Google changed all this 10 years ago. Their belief was that this old model could not work with new applications that generated massive amounts of data; the world needed availability of databases rather than durability guarantee.


Businesses in the modern world needed a highly scalable database unlike those that offered a structured approach of working with data. A decade ago, rather than worrying about traditional requirements of consistency, it was important to scale horizontally with distributed solutions while handling massive data. That's how big data processing tools like MapReduce and Hadoop were born.


This also gave rise to NewSql systems, which came in around a decade ago and allowed handling massive amounts of data from decoupled resources in the cloud.


A company could scale from 100 nodes to 1,000 nodes in seconds, like ecommerce companies during a sale where traffic spikes. Alibaba has a partnership with MongoDB, who offered NewSql technologies.


NewSql is not just about scale; it also gives you guarantees of consistency like a relational database. It has the best distributed and cloud-native architectures. We also have a hybrid database management system where we can run databases instances running on premise systems and in the cloud.



YS: Is there a product for data scientists?

FL: Our product, Data Lake Analytics, combines data from all sources of legacy and cloud infrastructure.


With the DLA data from file systems, relational databases and NewSql can be pulled into our data lake and can create an interactive analytical processing capability. These analytical databases combine processing of structured and unstructured data on a large scale. This helps data scientists use ML algorithms to understand structured and unstructured data together.


The work experience with data will be much better than earlier. The productivity of data scientists is boosted because they don't have to spend too much time structuring data.


We also have a product, Data Works, which has several ML algorithms to help data scientists make sense of data.



YS: What does the word AI mean to you?

FL: Cloud computing has changed everything because it has fuelled the growth of data. But, we are still far from real AI.


We use deep neural networks today and they need large-scale data to be really useful. AI is a black box today, but AI tech used as heuristics has worked. It has made a mark in facial recognition, computer vision, and speech recognition.


Now, it is making a mark in databases too. We will have self-driving databases in the future, and our roadmap is to fully automate a database. The complexity in automating databases arises because usage changes from customer to customer, which makes it tough to automate the entire process.

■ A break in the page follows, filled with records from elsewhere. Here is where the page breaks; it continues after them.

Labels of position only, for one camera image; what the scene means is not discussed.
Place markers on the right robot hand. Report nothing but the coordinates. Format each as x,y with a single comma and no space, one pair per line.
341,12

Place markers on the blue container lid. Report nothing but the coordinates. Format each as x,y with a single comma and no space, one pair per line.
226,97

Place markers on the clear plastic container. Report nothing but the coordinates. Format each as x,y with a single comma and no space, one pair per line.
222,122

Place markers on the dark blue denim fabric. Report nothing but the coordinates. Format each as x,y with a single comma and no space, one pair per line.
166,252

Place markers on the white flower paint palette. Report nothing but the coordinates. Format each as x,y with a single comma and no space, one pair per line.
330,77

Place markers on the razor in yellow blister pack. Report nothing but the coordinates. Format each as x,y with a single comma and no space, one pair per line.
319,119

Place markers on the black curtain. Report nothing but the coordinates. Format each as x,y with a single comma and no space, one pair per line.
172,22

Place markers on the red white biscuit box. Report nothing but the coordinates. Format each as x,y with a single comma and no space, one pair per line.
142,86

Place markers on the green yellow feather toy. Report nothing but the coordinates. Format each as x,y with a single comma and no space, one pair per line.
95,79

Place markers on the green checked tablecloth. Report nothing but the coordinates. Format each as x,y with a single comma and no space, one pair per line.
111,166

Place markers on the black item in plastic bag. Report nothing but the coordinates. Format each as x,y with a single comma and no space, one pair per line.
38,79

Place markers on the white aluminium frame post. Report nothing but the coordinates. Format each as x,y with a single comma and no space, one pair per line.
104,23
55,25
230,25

However, we can use AI for common scenarios. For example, we can help ecommerce or traditional systems to manage their latency and scalability and use algorithms to ensure that databases are secure and running fine.


We are integrating blockchain with database systems with Ledger DB. This can syndicate and verify the integrity of data and logs. As part of AliBaba Group, Ant Financial has AliPay; that uses blockchain. There is a strong ecosystem and when you transfer money from one party to another, the company uses blockchain to track the integrity of transactions between banks and merchants.

YS: What technologies of the future must engineers focus on when they join AliBaba?

FL: Developers need not worry about which computer language they know. They have to know open source, because we will never build our systems in closed technologies. If you are a database engineer, you don't have to learn new things; Postgres or Oracle DB will do.


At AliBaba, you need fundamental math skills and logic.